Requirement. Your task is to copy the lines of the data below from the line holding "Provide the segmentation of the metal" through the line holding "Provide the segmentation of the pink", inclusive, exactly and with nothing added.

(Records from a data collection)
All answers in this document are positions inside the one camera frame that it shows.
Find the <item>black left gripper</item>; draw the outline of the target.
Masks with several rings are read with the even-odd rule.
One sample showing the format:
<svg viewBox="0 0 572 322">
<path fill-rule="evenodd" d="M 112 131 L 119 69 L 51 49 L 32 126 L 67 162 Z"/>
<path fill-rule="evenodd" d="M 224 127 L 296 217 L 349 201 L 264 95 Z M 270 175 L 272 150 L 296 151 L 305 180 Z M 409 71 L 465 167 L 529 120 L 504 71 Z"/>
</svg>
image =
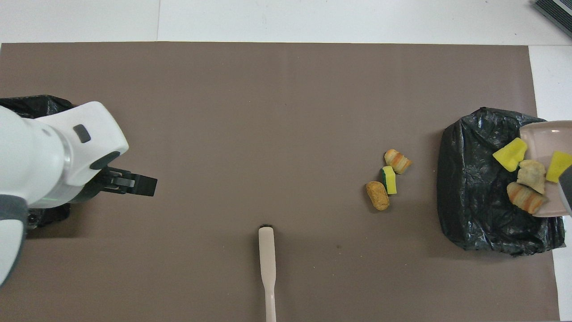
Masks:
<svg viewBox="0 0 572 322">
<path fill-rule="evenodd" d="M 117 177 L 115 169 L 108 166 L 103 168 L 81 188 L 71 202 L 82 203 L 102 191 L 109 192 L 110 190 L 118 190 L 121 194 L 155 195 L 158 179 L 135 173 L 124 173 Z"/>
</svg>

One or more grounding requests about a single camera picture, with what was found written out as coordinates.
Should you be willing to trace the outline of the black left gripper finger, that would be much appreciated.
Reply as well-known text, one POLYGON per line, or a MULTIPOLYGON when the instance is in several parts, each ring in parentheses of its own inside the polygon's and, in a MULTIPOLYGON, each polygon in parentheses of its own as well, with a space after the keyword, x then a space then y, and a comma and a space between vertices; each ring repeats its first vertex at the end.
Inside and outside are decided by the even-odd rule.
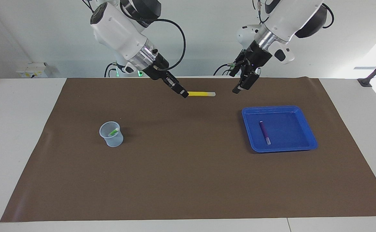
POLYGON ((260 75, 255 72, 242 72, 238 84, 233 88, 233 93, 239 94, 242 90, 249 90, 259 79, 260 75))
POLYGON ((231 69, 229 71, 229 76, 235 77, 242 67, 247 64, 247 59, 245 57, 245 52, 240 52, 235 58, 234 62, 231 64, 231 69))

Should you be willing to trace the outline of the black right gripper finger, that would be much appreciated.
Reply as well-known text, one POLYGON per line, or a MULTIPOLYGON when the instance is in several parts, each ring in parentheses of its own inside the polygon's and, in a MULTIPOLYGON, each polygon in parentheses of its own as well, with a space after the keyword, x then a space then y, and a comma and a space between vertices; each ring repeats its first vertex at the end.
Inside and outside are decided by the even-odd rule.
POLYGON ((166 80, 166 84, 176 93, 183 98, 188 97, 188 91, 179 83, 178 80, 166 80))
POLYGON ((179 81, 173 75, 167 75, 167 85, 176 94, 189 94, 188 91, 179 83, 179 81))

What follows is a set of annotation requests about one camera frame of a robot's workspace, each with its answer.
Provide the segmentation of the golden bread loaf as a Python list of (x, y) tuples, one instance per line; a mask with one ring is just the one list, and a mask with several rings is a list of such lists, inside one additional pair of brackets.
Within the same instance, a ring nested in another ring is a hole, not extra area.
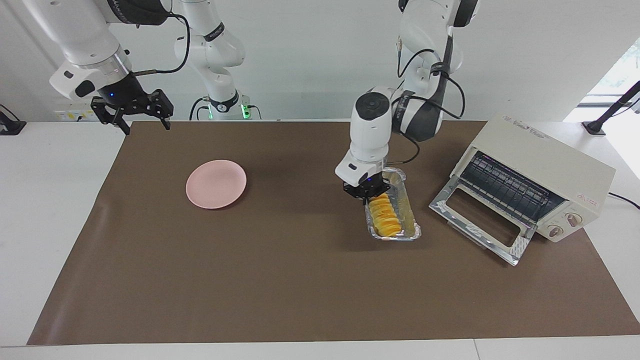
[(367, 208), (373, 222), (374, 230), (380, 237), (395, 237), (403, 231), (400, 219), (387, 193), (371, 198), (368, 201)]

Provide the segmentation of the aluminium foil tray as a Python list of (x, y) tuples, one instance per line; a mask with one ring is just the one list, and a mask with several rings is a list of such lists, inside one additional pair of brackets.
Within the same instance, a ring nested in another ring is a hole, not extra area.
[(366, 223), (371, 236), (382, 241), (414, 241), (422, 235), (422, 230), (416, 221), (410, 205), (409, 194), (406, 187), (406, 175), (399, 168), (387, 167), (382, 171), (382, 176), (388, 180), (391, 186), (389, 198), (393, 209), (402, 225), (402, 232), (394, 237), (382, 237), (374, 229), (373, 220), (365, 205)]

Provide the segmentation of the glass oven door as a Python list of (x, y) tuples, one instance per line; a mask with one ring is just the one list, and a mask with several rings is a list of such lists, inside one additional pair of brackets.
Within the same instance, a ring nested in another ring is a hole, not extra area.
[[(476, 223), (473, 223), (473, 221), (460, 214), (457, 210), (450, 207), (447, 202), (453, 196), (455, 191), (464, 192), (477, 202), (482, 203), (483, 207), (489, 209), (494, 214), (500, 215), (500, 217), (517, 226), (519, 228), (519, 233), (515, 237), (513, 243), (511, 245), (503, 244), (493, 235), (489, 234), (489, 232), (478, 226)], [(537, 231), (537, 225), (528, 218), (519, 219), (516, 216), (512, 216), (509, 212), (506, 212), (502, 208), (490, 202), (489, 199), (489, 194), (470, 185), (466, 180), (453, 175), (441, 191), (439, 191), (437, 196), (435, 196), (431, 201), (429, 207), (446, 219), (451, 227), (455, 228), (458, 232), (467, 237), (467, 239), (480, 246), (480, 248), (490, 250), (511, 266), (516, 267), (534, 237), (534, 234)]]

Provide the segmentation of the metal oven rack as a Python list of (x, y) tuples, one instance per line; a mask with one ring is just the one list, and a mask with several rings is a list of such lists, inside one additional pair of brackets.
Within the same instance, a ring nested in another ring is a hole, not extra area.
[(536, 224), (566, 201), (480, 151), (471, 158), (460, 179), (506, 215), (525, 224)]

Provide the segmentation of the cream toaster oven body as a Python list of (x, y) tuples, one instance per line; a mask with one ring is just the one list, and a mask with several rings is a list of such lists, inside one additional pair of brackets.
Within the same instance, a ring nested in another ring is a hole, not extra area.
[[(599, 218), (615, 177), (615, 169), (552, 137), (532, 123), (501, 116), (490, 120), (473, 139), (451, 176), (460, 177), (476, 152), (485, 153), (565, 201), (537, 221), (537, 232), (552, 242), (569, 237)], [(567, 223), (566, 214), (578, 214), (583, 225)], [(548, 238), (547, 227), (563, 228), (561, 238)]]

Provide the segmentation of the pink round plate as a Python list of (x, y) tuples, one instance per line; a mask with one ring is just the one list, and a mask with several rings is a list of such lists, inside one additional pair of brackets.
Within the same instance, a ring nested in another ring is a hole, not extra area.
[(196, 207), (216, 210), (236, 202), (247, 182), (247, 174), (240, 164), (218, 159), (205, 162), (190, 173), (185, 194)]

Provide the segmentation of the black table clamp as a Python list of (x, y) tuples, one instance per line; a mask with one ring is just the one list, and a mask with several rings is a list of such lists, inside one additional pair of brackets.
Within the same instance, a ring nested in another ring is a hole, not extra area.
[(22, 132), (27, 122), (0, 103), (0, 136), (16, 136)]

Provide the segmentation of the brown table mat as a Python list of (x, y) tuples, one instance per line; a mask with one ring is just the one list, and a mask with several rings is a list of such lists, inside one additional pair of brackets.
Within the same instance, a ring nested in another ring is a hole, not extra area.
[[(448, 121), (404, 170), (423, 234), (370, 236), (334, 175), (347, 123), (132, 125), (30, 346), (640, 335), (580, 230), (513, 267), (429, 208), (482, 129)], [(197, 167), (233, 161), (242, 196), (204, 209)]]

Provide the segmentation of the white wall socket box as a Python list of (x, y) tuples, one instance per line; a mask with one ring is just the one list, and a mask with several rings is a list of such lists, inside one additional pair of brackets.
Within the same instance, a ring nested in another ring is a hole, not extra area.
[(55, 116), (59, 121), (64, 122), (98, 122), (94, 110), (89, 103), (63, 102), (55, 105)]

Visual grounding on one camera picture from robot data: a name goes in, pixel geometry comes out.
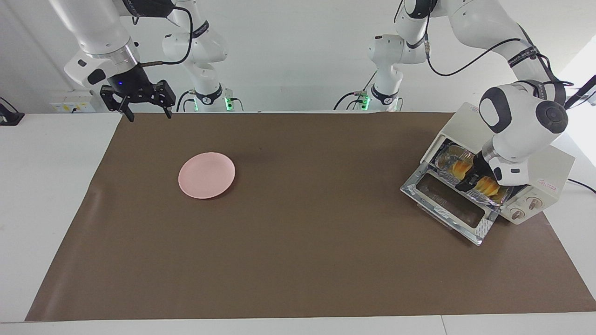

Problem solution.
Provide the segmentation of the metal oven rack as a Python list of (x, y) tuples, one instance per line; a mask with one ring is just the one list, and a mask with several rings is a list of such lists, inside one additional pair of brackets.
Within the same instance, a ring nested in another ring is a hole, not extra area.
[(536, 224), (566, 201), (480, 151), (471, 158), (460, 179), (506, 215), (525, 224)]

Provide the segmentation of the cream toaster oven body as a Python list of (x, y) tuples, one instance per line; a mask with one ring is just the one list, and a mask with several rings is a list of such lists, inside one additional pair of brackets.
Within the same instance, a ring nested in another ring is a hole, not extra area.
[[(599, 218), (615, 177), (615, 169), (552, 137), (532, 123), (501, 116), (490, 120), (473, 139), (451, 176), (460, 177), (476, 152), (485, 153), (565, 201), (537, 221), (537, 232), (552, 242), (569, 237)], [(567, 223), (566, 214), (578, 214), (583, 225)], [(548, 238), (547, 227), (563, 228), (561, 238)]]

Provide the segmentation of the pink round plate as a Python list of (x, y) tuples, one instance per line; a mask with one ring is just the one list, and a mask with several rings is a list of such lists, inside one additional pair of brackets.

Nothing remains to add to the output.